In a three-generation reproductive toxicity study in rats that had been reviewed by an earlier Committee, there were some effects of using 30% microcrystalline cellulose in the diet; these had been considered to be a consequence of the quantity of material reducing the energy density of the diet. However, in recent embryotoxicity and teratogenicity studies in rats there was no evidence of compound-related effects at dietary levels up to 50 g of microcrystalline cellulose per kg diet (equal to 4.6 g/kg bw per day), given on days 6 to 15 of pregnancy.

In some human studies there have been reports of alterations to gastrointestinal function following ingestion of microcrystalline cellulose. The changes do not appear to be related to systemic toxicity.

EVALUATION

The Committee concluded that the toxicological data from humans  and animals provided no evidence that the ingestion of  microcrystalline cellulose can cause toxic effects in humans when used  in foods according to good manufacturing practice.

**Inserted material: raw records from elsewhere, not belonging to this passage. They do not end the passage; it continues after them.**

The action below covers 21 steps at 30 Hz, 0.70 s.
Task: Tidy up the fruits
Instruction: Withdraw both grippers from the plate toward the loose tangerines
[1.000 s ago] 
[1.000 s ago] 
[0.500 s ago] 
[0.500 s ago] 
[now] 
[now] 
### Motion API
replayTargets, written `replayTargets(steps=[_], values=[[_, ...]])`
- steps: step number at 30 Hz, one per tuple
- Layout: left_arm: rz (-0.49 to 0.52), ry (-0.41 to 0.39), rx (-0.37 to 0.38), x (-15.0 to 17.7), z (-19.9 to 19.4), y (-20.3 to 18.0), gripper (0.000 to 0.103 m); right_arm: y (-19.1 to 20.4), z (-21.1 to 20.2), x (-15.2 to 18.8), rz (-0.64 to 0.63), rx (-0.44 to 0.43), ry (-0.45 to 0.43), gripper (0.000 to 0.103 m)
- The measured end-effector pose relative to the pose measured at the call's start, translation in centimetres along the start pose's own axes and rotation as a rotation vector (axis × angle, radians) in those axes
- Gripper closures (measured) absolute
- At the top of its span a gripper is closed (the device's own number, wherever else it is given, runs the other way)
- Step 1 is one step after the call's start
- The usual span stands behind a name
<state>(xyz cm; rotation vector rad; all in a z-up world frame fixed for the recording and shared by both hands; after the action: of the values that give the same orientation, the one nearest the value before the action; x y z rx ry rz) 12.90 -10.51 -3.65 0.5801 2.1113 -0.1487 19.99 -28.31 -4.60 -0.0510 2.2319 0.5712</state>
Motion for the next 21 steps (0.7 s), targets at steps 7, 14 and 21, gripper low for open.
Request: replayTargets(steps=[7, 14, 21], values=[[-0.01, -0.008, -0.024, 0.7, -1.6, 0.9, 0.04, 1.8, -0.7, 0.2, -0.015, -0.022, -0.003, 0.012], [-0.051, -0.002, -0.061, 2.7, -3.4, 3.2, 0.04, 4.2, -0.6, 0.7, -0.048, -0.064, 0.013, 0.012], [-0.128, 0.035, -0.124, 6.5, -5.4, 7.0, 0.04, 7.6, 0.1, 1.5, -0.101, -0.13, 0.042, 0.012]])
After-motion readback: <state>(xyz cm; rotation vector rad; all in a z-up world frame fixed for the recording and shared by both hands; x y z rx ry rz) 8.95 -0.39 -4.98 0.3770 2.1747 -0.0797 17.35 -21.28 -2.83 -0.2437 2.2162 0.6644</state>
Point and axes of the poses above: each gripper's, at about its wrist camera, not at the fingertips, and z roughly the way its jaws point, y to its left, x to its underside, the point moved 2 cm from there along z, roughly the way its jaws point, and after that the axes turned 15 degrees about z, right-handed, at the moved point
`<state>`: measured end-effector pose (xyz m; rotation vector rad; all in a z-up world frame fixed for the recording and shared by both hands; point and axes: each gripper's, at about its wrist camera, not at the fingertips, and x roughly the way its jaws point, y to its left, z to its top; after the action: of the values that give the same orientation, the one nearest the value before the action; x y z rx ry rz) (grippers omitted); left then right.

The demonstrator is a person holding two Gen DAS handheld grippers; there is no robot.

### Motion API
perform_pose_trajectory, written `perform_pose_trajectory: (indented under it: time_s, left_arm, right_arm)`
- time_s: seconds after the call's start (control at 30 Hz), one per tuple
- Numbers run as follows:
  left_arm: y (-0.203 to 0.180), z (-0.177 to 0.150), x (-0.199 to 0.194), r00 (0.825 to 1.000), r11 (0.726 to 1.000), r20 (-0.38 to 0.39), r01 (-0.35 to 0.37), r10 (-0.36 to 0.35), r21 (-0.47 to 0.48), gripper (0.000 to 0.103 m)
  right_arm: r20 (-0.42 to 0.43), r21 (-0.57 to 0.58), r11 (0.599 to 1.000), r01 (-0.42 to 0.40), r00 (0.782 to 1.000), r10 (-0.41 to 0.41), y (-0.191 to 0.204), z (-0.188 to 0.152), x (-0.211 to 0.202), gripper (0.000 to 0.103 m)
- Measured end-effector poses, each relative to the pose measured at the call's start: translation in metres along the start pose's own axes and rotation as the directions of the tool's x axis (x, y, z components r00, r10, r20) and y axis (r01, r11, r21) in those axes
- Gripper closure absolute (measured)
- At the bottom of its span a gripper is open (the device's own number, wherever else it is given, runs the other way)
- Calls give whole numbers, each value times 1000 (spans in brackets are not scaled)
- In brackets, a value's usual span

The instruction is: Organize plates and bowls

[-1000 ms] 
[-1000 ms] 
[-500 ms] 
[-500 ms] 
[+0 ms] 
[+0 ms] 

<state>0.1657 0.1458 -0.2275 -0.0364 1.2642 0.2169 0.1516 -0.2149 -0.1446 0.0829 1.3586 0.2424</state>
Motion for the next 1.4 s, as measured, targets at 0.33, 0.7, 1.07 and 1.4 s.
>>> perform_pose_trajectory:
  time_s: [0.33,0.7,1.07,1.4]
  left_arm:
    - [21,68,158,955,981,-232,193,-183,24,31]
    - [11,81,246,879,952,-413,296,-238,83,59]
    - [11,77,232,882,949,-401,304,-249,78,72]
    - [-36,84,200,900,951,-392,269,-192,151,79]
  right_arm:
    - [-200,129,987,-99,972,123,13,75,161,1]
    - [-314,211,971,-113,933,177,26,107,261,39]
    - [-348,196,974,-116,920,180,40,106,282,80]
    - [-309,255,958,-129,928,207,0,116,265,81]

It is recognized that small particles of other materials may be   persorbed and that the extent of persorption is greater with sub-micrometre particles. Despite the absence of any demonstrated persorption of microcrystalline cellulose in the recent study in rats, the Committee, as a precautionary measure, revised the specifications   for microcrystalline cellulose at the present meeting to limit the content of particles less than 5 µm in diameter. The Committee  retained the ADI “not specified” for microcrystalline cellulose  conforming to these specifications.